Aim of the task – Please copy out the entries exactly, skipping any pictures.

Data in this exercise –
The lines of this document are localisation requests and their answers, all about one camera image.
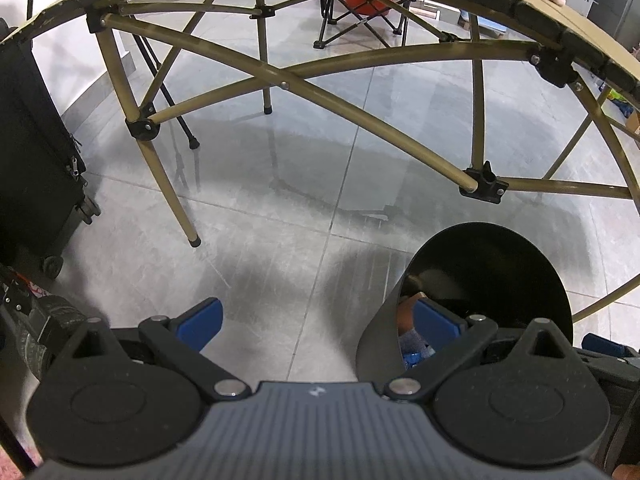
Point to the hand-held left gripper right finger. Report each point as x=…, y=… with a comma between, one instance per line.
x=435, y=322

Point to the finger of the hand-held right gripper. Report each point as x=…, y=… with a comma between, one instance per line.
x=605, y=345

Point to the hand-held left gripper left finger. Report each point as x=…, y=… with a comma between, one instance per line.
x=202, y=322

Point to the pink layered sponge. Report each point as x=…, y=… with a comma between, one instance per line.
x=407, y=315

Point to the blue plastic wrapper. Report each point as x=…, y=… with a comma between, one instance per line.
x=412, y=355

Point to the black round trash bin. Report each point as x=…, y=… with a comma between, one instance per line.
x=490, y=270

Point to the dark equipment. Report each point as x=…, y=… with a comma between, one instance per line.
x=45, y=320

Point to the black tripod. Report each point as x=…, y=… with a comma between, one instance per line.
x=194, y=143

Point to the tan slatted folding table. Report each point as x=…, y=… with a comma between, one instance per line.
x=142, y=127

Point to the black suitcase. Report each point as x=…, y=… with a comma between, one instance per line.
x=35, y=160

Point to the pink fluffy cloth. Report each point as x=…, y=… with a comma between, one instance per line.
x=12, y=467

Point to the green snack packet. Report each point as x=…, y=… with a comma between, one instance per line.
x=617, y=97

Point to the black folding chair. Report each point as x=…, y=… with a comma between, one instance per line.
x=365, y=2

Response to the task –
The lines of this document are localisation requests and their answers, all about one camera image.
Point to the hand-held left gripper right finger. Report each point as x=…, y=… with a comma between, one instance per line.
x=435, y=322

Point to the finger of the hand-held right gripper. Report each point as x=…, y=… with a comma between, one instance per line.
x=605, y=345

Point to the hand-held left gripper left finger. Report each point as x=…, y=… with a comma between, one instance per line.
x=202, y=322

Point to the pink layered sponge. Report each point as x=…, y=… with a comma between, one instance per line.
x=407, y=315

Point to the blue plastic wrapper. Report each point as x=…, y=… with a comma between, one instance per line.
x=412, y=355

Point to the black round trash bin. Report each point as x=…, y=… with a comma between, one instance per line.
x=490, y=270

Point to the dark equipment. Report each point as x=…, y=… with a comma between, one instance per line.
x=45, y=320

Point to the black tripod. Report each point as x=…, y=… with a comma between, one instance per line.
x=194, y=143

Point to the tan slatted folding table. Report each point as x=…, y=… with a comma between, one instance per line.
x=142, y=127

Point to the black suitcase. Report each point as x=…, y=… with a comma between, one instance per line.
x=35, y=160

Point to the pink fluffy cloth. Report each point as x=…, y=… with a comma between, one instance per line.
x=12, y=467

Point to the green snack packet. Report each point as x=…, y=… with a comma between, one instance per line.
x=617, y=97

Point to the black folding chair. Report each point as x=…, y=… with a comma between, one instance per line.
x=365, y=2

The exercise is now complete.